Although there have been efforts to reduce the overhead of critical sections by using fine-grained locking and multiple network end-points per process, matching between send and receive operations is inherent to the send-receive communication model in MPI and is challenging to scale to highly threaded environments that are presented by GPUs. In contrast, one-sided communication primitives avoid these bottlenecks by enabling the initiating thread to specify all the information that is required to complete a data transfer. One-sided operations can be directly translated to RDMA primitives that are exposed by the network hardware or to load/store operations on the NVLink fabric.

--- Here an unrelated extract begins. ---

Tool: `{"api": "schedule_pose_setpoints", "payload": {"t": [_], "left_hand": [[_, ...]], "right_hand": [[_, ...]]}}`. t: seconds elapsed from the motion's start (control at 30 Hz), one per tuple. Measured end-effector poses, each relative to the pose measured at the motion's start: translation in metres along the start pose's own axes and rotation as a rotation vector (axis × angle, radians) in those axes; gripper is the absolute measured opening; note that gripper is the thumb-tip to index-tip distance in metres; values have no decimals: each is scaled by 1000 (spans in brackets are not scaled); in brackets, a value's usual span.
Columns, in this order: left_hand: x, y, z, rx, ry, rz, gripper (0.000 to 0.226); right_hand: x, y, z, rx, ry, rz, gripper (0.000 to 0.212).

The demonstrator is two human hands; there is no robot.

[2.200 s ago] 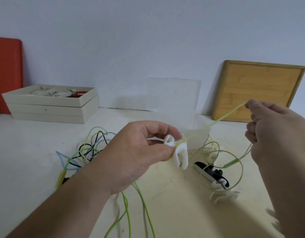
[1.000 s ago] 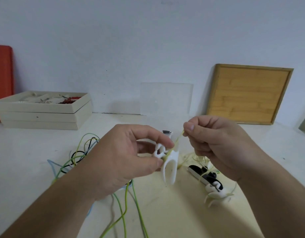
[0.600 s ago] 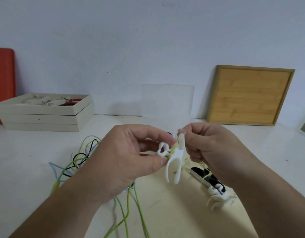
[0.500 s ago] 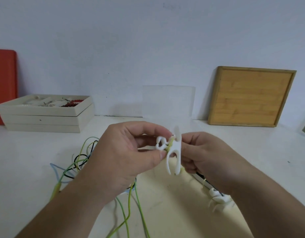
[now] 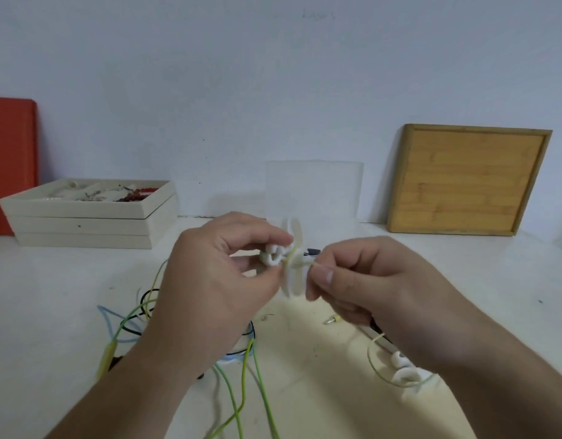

Using asynchronous APIs, one-sided primitives also make it programmatically easier to interleave computation and communication, which has the potential for better overlap.

GPU-Initiated Communication And Strong Scaling

NVSHMEM support for GPU-initiated communication can significantly reduce communication and synchronization overheads, which leads to strong scaling improvements.

Strong scaling refers to how the solution time of a fixed problem changes as the number of processors is increased. It is the ability to solve a fixed problem faster by increasing the number of processors. This is a critical metric for many scientific, engineering, and data analytics applications as increasingly large clusters and more powerful GPUs become available.

Current state-of-the-art applications that run on GPU clusters typically offload computation phases onto the GPU and rely on the CPU to manage communication between cluster nodes, by using MPI or OpenSHMEM. Depending on the CPU for communication limits strong scalability because of the overhead of repeated kernel launches, CPU-GPU synchronization, underutilization of the GPU during communication phases, and underutilization of the network during compute phases. Some of these issues can be addressed by restructuring the application code to overlap independent compute and communication phases using CUDA streams. These optimizations can lead to complex application code and the benefits usually diminish as the problem size per GPU becomes smaller.

As a problem is strong-scaled, the Amdahl’s fraction of the execution that corresponds to CPU-GPU synchronization and communication increases. As a result, minimizing these overheads is critical for the strong scaling of applications on GPU clusters. GPUs are also designed for throughput and have enough state and parallelism to hide long latencies to global memory, which allows GPUs to be efficient at hiding data movement overheads. Following the CUDA programming model and best practices and using NVSHMEM for GPU-initiated communication allows developers to take advantage of these latency hiding capabilities.